About Cambridge Associates
Founded in 1973, Cambridge Associates is a provider of independent investment advice and research to institutional investors and private clients worldwide. Today the firm serves nearly 1,000 global investors and delivers a range of services, including investment consulting, outsourced investment solutions, research and tools (Research Navigatorsm and Benchmark Calculator), and performance monitoring, across asset classes. The firm compiles the performance results for more than 5,600 private partnerships and their nearly 70,000 portfolio company investments to publish its proprietary private investments benchmarks, of which the Cambridge Associates LLC U.S. Venture Capital Index® and Cambridge Associates LLC U.S. Private Equity Index® are widely considered to be among the standard benchmark statistics for these asset classes. Cambridge Associates has more than 1,100 employees serving its client base globally and maintains offices in Arlington, VA; Boston; Dallas; Menlo Park, CA; London; Singapore; Sydney; and Beijing. Cambridge Associates consists of five global investment consulting affiliates that are all under common ownership and control. For more information about Cambridge Associates, please visit www.cambridgeassociates.com.

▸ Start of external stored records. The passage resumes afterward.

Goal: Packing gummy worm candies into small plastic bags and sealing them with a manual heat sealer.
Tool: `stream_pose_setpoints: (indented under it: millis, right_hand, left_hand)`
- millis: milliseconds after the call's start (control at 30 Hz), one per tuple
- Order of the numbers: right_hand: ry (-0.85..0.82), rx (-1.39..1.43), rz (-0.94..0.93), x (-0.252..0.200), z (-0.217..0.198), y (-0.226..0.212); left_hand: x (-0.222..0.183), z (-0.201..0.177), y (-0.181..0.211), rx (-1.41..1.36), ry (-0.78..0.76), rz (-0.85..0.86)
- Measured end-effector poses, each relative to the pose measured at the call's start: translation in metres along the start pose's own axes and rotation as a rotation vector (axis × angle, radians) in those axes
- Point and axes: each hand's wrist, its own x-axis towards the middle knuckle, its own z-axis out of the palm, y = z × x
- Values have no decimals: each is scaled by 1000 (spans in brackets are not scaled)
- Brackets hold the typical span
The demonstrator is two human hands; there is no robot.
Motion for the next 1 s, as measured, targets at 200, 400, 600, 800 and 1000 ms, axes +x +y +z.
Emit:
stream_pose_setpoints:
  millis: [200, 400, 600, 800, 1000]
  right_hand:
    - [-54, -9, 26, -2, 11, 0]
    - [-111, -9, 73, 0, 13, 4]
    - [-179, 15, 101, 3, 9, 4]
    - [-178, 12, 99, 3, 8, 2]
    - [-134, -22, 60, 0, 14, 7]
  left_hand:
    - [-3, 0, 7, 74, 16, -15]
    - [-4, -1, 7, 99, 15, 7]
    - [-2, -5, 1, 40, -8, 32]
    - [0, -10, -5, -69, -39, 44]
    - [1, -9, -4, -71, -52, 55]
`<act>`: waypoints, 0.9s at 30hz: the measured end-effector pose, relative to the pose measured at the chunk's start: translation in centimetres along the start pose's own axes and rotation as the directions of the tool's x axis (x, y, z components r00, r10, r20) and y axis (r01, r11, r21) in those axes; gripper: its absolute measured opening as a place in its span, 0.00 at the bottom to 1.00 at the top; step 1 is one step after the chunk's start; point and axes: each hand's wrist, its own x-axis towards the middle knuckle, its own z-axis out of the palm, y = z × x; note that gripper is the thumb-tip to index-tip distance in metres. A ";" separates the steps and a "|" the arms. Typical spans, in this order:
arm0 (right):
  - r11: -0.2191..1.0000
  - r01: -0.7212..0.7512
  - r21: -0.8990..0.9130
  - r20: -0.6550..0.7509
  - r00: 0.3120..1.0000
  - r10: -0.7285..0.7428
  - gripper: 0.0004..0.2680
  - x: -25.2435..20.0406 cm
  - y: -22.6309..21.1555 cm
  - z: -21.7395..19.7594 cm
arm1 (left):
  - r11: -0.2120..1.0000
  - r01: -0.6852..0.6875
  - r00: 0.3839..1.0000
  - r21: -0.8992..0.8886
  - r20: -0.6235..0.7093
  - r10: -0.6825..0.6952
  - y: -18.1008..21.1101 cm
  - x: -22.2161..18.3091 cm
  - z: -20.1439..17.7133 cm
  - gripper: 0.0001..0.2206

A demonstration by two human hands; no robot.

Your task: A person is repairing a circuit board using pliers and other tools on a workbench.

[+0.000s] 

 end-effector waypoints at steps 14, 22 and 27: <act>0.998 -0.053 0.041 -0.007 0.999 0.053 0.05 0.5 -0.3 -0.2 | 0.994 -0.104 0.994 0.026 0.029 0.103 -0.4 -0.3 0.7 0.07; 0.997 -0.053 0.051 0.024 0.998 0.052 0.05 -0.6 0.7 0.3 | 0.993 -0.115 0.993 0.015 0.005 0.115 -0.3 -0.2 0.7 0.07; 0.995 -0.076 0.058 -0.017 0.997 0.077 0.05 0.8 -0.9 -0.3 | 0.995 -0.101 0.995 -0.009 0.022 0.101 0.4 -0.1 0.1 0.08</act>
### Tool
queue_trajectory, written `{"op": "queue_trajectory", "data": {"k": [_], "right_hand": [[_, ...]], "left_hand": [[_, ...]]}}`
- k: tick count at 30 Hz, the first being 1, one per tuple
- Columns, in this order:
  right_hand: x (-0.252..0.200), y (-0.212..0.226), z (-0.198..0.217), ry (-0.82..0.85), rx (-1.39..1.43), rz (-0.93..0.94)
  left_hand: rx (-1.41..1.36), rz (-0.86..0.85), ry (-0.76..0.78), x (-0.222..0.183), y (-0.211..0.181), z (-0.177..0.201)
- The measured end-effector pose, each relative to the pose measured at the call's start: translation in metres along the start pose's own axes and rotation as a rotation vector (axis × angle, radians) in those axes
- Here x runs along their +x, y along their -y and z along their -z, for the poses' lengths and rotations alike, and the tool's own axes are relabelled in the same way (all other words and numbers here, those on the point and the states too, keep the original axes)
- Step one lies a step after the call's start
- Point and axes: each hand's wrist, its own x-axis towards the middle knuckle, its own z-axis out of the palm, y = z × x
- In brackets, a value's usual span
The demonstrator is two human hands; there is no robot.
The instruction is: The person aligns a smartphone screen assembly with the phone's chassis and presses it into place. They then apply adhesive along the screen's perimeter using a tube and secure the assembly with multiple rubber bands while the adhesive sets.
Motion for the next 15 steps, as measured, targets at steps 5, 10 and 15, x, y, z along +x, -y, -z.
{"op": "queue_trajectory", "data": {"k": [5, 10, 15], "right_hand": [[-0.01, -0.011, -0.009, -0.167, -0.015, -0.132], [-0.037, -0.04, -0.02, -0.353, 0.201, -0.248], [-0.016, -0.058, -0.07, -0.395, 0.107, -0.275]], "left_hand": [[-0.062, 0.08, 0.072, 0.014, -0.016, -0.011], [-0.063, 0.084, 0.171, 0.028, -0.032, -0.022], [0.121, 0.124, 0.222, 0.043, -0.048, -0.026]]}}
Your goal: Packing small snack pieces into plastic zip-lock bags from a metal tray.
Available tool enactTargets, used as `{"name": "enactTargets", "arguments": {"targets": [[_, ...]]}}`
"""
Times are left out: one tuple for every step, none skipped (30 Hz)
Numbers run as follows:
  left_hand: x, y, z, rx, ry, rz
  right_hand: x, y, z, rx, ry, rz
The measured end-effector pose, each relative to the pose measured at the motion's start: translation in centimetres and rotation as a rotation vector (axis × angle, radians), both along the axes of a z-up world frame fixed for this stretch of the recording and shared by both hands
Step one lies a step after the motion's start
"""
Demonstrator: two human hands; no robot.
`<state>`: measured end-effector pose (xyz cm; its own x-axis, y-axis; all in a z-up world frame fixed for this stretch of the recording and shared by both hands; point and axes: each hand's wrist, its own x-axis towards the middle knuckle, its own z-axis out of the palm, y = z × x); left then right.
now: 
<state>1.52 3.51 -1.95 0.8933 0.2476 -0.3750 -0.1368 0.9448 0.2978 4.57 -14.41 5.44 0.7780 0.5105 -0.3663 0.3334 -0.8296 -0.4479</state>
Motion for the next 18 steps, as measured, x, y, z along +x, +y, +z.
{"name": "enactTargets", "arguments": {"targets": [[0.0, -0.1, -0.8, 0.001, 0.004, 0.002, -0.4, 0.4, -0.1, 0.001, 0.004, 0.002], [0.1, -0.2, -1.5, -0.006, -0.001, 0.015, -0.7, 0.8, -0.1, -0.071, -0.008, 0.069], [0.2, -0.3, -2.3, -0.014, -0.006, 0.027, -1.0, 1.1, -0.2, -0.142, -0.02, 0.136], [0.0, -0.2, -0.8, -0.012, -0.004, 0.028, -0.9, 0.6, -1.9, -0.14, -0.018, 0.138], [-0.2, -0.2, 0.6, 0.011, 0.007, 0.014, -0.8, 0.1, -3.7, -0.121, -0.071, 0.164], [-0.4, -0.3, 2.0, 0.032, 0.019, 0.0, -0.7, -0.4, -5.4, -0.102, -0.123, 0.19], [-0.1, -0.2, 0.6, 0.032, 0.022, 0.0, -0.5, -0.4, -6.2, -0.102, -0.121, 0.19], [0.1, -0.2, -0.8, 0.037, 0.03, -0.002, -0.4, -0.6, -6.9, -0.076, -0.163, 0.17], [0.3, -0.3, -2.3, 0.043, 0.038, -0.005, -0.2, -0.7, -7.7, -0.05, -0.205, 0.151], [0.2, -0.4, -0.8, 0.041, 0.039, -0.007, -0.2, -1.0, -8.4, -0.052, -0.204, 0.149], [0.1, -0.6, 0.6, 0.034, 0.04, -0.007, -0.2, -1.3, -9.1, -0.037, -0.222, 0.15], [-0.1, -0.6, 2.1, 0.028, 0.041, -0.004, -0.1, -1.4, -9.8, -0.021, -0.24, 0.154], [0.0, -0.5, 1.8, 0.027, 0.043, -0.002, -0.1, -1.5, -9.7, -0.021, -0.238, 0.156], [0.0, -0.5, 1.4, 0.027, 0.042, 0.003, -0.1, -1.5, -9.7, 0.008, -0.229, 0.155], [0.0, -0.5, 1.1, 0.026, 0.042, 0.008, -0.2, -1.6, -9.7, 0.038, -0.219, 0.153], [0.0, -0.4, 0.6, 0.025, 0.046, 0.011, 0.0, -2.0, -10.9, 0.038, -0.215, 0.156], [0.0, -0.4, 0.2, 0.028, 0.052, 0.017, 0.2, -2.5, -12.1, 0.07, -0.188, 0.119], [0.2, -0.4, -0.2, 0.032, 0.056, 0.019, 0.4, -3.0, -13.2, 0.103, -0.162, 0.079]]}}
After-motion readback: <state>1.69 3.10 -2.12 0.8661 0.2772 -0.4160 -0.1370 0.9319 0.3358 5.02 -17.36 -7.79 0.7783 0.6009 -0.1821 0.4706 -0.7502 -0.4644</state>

Cambridge Associates has been selected to provide data and to develop and maintain customized industry benchmarks for a number of prominent industry associations, including the African Private Equity and Venture Capital Association (AVCA); the Asia Pacific Real Estate Association (APREA); Australian Private Equity & Venture Capital Association Limited (AVCAL); Canada’s Venture Capital and Private Equity Association (CVCA); the Hong Kong Venture Capital and Private Equity Association (HKVCA); the Indian Private Equity and Venture Capital Association (IVCA); Institutional Limited Partners Association (ILPA); the Latin American Private Equity and Venture Capital Association (LAVCA); the National Venture Capital Association (NVCA); and the New Zealand Private Equity & Venture Capital Association Inc. (NZVCA). Cambridge Associates also provides data and analysis to the Emerging Markets Private Equity Association (EMPEA).
Both the Cambridge Associates LLC U.S. Private Equity Index® and the Cambridge Associates LLC U.S. Venture Capital Index® are reported each week in Barron’s Market Laboratory section. In addition, complete historical data can be found on Standard & Poor’s Micropal products and on our website, www.cambridgeassociates.com.